▸ **WHAT YOU ARE ASKED TO DO**: Read the listing below and copy out each line where the word "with" occurs.

▸ **RAW DATA**:
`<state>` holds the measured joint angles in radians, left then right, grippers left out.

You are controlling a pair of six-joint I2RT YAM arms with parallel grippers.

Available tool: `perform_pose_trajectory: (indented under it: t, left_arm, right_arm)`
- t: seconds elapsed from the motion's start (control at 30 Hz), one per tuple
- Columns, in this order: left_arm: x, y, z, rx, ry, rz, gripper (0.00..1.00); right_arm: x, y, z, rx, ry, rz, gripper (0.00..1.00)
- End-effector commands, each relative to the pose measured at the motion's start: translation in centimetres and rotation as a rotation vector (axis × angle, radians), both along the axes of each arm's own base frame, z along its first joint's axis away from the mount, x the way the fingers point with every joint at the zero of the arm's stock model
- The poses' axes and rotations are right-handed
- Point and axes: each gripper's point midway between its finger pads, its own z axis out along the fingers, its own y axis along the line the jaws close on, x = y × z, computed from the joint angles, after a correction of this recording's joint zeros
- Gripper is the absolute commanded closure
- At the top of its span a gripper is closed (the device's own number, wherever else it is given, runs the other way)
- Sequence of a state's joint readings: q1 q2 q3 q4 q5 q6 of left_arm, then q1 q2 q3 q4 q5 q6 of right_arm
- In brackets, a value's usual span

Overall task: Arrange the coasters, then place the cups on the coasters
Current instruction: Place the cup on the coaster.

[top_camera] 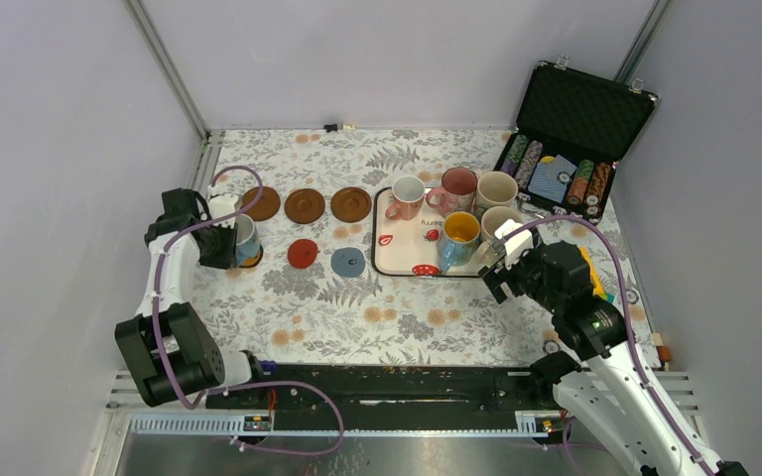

▸ **EXERCISE RESULT**:
You are controlling a pair of six-joint I2RT YAM arms with parallel grippers.
- End-effector commands, each relative to the pose measured at the motion's start: translation in centimetres and rotation as a rotation vector (axis × angle, radians), both along the axes of each arm's own base frame, z along its first joint's axis away from the mount, x the way the fingers point with every joint at the zero of the arm's stock model

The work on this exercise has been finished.